Evet, yola çıktık Urfa'ya gitmek için ve -O araç misali, tekrar o örneğe döneyim- zamanında yedi saat diye planladığımız "Yedi saat sonra Urfa'ya varacağız." dediğimiz bu planlamanın birtakım dış etkenler veya iç etkenlerle on iki saat olabileceğini de hesaba katarak bunları ifade ettim. Bütün bu dış etkenlerle beraber sabah ifade edilen bütün o güzel düşüncelerin de yanına ben de açıkçası bunları acaba söylemek mi gerekir söylememek mi gerekir diye düşündüm. Aslında bu eleştirel bakışı yapan arkadaşlarımız tarafından bunun, bu yorumun bilindiğini de biliyorum. Doğrudur, elbette ki bunları söyleyeceğiz ama bir de madalyonun bu bakış açısıyla bunları ortaya getirmek istedim.
Dönüp baktığımızda, sosyal olayların temeli, boyutu birçok paradigmalarla beraber açıklanabilir, ancak bugün dünyanın Orta Doğu'da vermiş olduğu mücadelenin ana nedeni, kapitalist anlayış, sömürü düzeni ve menfaatin olduğu yerde birileri, küresel güçler orada var olmaya çalışıyor; hepimiz bunları biliyoruz.

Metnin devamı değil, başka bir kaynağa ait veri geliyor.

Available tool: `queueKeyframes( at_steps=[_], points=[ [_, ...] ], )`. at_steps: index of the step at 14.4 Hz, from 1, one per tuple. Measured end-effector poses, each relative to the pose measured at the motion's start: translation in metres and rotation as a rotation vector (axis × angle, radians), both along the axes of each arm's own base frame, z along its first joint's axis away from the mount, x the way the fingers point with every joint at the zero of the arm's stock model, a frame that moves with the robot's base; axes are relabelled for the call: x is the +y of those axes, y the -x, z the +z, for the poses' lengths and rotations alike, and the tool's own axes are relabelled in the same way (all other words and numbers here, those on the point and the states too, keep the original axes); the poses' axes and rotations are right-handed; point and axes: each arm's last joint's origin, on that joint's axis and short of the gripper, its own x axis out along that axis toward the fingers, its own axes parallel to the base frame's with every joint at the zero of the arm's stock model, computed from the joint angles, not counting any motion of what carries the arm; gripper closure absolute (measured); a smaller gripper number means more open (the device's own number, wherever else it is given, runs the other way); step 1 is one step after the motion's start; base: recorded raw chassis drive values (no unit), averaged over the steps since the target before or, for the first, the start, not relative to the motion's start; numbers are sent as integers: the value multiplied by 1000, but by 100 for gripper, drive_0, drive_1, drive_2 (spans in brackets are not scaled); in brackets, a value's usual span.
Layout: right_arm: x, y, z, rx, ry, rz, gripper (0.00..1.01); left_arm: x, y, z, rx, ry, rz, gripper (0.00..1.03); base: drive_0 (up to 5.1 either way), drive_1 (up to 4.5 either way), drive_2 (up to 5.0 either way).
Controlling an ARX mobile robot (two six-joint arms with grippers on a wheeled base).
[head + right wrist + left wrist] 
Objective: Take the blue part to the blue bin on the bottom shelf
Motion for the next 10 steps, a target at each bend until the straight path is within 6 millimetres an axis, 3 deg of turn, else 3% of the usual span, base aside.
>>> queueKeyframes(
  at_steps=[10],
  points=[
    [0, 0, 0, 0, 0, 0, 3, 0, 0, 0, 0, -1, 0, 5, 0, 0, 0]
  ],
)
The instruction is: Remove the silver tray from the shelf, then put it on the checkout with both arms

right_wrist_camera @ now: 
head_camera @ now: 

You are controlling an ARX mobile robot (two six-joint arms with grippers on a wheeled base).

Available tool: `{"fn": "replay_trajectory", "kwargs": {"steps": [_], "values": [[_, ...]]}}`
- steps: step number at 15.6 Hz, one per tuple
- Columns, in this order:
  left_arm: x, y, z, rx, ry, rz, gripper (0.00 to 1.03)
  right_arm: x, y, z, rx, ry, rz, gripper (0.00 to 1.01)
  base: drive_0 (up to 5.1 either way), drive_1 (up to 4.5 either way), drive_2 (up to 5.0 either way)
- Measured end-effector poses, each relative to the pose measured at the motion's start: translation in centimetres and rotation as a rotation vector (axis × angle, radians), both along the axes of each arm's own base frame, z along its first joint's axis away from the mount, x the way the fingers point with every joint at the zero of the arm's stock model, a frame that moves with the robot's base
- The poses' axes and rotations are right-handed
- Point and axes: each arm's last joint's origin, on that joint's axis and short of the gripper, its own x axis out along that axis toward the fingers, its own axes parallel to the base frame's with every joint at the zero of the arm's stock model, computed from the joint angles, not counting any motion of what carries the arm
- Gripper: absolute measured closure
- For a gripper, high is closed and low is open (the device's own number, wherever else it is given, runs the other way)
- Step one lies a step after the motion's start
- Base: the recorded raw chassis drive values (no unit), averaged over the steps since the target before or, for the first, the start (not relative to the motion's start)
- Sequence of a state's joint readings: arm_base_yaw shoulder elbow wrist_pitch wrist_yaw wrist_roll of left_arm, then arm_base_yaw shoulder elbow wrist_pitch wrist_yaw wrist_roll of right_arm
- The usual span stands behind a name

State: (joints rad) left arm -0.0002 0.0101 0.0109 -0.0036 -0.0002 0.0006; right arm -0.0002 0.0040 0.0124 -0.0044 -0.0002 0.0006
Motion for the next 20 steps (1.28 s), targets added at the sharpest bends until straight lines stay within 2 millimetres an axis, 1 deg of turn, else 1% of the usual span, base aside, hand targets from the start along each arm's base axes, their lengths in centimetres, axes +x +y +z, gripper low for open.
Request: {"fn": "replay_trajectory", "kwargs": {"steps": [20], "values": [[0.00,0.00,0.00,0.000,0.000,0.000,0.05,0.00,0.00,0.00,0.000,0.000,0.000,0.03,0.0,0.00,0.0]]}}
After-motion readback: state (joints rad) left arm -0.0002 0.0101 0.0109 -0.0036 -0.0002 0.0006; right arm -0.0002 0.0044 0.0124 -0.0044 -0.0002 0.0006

Olayın bütçeyle ilgili olan boyutlarının dışına çıkmak istemiyorum, çünkü birçok başlığı burada sıralayabiliriz. Fakat biz biliyoruz ki geçen seneki bütçe hesaplamalarında Sayın Bakanımız tekniksel bütün boyutlarını ifade ederken, orada da rakamları tutturamayacağımıza dair son derece eksi birtakım ifadeler kullanıldı, negatif ifadeler kullanıldı ama hamdolsun bugün yeniden gelişmiş ekonomilerle beraber neredeyse artık kıyaslamaya doğru gittiğimizin ortamını yakaladık. Gelişmekte olan ülkelerle kıyasladığımızda olan boyut farklı ama gelişmiş ülkeler bağlamında değerlendiriyoruz. Bugün "Gelişmiş ülke" diye addedilenler, kendi ülkelerinde yaklaşık 2 milyona yakın insana 5 milyar dolarla, kendi millî bütçesinden bunu karşılayarak bu insanlara bir ev sahipliği yapmadılar, yapamıyorlar. Hiçbir ülkede yok...
Bütün bu olumlu yanlarını da görerek, sizlerin de bizlere ifade ettiği görüşlere belki eleştirel diye, negatif diye bakmayıp, pozitif, yapıcı eleştiri olarak görüp, bunun da değerlendirileceğini kabul görerek, bir kez daha bütçenin ülkemize, milletimize hayırlar getirmesini diliyorum.
Hepinizi saygıyla selamlıyorum.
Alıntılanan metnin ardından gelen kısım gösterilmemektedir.